There's overwhelmingly abundant energy involved with them-thar UFOs. We don't know their identity, but one thing's for sure: They have a power source that kicks butt, any butt on the planet. When something strange can fly in, hover and disable billion-dollar military weaponry systems effortlessly and flawlessly, we're not talking about something patched together at your local electronics shop.
Theoretically, if the University of Colorado UFO study had been handled more scientifically, rather than politically with Dr. Edward Condon's self-interests at the forefront, and if congressional hearings had been conducted far more seriously -- and if the debunkers had been excoriated publicly and widely once the media realized in so many instances that their "explanations" were tragically in error -- one wonders if an aggressive scientific UFO project that might have been initiated no later than the sixties could have reached energy milestones by now, boasting of discoveries to rival any breakthrough of centuries past.
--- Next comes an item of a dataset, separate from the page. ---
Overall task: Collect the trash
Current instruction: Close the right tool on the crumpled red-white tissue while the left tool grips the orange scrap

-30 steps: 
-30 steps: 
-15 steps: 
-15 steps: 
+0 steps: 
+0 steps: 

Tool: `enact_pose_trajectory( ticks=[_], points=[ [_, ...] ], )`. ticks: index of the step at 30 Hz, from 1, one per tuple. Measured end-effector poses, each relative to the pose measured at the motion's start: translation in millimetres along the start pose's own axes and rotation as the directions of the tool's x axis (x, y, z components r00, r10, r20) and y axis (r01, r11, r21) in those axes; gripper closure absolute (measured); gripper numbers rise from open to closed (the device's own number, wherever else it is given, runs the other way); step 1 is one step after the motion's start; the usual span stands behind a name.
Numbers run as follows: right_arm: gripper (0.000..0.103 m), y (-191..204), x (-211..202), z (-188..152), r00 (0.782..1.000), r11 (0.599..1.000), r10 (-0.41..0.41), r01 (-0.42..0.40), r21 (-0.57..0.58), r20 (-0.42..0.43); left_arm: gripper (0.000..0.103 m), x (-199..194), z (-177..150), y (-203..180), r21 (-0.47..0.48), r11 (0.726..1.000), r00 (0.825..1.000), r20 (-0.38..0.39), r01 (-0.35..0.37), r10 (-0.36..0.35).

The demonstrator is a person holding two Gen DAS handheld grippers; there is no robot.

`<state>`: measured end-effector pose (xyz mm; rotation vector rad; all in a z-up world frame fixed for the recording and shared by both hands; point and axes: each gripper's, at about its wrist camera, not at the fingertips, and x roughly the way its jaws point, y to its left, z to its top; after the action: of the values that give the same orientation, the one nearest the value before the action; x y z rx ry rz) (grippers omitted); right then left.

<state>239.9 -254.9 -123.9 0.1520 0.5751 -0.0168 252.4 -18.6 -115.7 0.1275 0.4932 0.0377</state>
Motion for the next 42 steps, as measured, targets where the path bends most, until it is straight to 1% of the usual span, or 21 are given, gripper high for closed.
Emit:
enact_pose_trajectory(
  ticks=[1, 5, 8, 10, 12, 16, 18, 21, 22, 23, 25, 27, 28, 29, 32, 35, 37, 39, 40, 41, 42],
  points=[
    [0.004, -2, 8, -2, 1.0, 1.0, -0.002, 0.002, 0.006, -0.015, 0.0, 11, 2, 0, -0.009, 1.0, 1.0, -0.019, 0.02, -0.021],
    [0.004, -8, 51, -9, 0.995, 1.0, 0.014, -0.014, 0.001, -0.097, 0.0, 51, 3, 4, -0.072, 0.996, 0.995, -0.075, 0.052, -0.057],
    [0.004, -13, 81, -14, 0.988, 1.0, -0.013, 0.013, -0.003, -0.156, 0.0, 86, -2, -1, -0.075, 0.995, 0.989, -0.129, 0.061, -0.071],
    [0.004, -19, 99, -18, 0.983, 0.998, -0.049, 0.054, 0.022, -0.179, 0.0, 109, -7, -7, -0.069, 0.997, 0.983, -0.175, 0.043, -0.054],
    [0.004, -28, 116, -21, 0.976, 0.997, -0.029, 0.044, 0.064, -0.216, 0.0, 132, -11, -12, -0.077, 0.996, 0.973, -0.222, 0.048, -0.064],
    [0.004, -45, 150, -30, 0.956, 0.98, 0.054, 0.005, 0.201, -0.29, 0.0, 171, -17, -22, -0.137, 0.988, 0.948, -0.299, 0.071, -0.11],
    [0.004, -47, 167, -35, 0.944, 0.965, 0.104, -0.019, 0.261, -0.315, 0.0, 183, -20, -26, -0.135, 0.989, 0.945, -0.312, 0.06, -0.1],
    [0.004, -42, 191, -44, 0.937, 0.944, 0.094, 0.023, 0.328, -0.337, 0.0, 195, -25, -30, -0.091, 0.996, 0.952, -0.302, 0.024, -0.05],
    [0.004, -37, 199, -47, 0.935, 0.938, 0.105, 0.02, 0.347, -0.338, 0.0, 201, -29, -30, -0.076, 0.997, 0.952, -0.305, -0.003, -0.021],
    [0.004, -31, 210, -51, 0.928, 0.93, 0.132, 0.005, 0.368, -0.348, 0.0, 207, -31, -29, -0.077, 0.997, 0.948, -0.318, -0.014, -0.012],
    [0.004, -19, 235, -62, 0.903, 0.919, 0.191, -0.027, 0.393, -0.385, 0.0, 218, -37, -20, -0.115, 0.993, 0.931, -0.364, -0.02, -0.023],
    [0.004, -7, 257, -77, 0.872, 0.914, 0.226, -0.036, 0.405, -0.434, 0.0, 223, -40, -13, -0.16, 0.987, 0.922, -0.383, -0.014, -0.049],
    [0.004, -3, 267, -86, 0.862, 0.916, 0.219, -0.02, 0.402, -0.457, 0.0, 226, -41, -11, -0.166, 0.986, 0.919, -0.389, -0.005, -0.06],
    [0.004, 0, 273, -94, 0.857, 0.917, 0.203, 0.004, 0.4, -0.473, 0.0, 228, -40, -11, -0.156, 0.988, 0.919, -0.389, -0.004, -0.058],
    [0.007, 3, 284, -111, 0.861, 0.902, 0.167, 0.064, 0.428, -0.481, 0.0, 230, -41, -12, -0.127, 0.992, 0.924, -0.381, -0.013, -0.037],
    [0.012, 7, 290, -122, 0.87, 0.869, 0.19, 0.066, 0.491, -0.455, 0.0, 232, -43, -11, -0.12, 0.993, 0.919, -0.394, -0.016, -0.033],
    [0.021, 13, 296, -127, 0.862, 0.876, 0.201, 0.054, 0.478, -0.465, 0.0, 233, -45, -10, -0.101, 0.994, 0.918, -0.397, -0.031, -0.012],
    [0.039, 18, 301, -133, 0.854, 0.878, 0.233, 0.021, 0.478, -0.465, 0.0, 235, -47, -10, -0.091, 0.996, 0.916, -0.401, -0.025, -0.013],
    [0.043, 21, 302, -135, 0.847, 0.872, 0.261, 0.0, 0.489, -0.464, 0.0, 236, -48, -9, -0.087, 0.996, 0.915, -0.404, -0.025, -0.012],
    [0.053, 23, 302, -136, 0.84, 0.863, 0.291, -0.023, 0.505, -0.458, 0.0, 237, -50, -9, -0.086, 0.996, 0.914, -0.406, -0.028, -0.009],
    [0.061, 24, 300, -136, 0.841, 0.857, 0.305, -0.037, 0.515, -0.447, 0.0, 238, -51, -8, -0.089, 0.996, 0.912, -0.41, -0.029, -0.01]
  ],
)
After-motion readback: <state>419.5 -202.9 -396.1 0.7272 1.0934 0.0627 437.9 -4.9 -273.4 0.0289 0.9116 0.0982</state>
Whatever UFOs are, their propulsion, speed, sounds, radiated energy and brilliant lights originate from something, somewhere, and finding that special energy treasure might just be vital to our survival as a civilization.
To those who would suggest the governments of the world already operate highly classified projects to determine UFO essentials, we could respond that science in this instance might function so much more efficiently if conducted in the open with public support -- though that requires something akin to disclosure in the first place, of course. The debunkers certainly want none of that.
As energy problems soar, let's all keep a special place in our hearts for the ignorant and the debunkers, for they are often one and the same and proud of it. In the meantime, there's something up there in that sky, flitting in and out of our lives, seemingly utilizing vast powers fit for mythological gods, and tapping into and comprehending that extraordinarily bizarre mystery might be as important to us as free and plentiful energy itself. In the meantime, let's not forget to turn off the archaic lights in the house when we make our twice or thrice-weekly runs to an outmoded gas station, where we fill up our rusting gas tanks with that old-timers' stuff called gasoline. It's no accident that it's called a "fossil" fuel.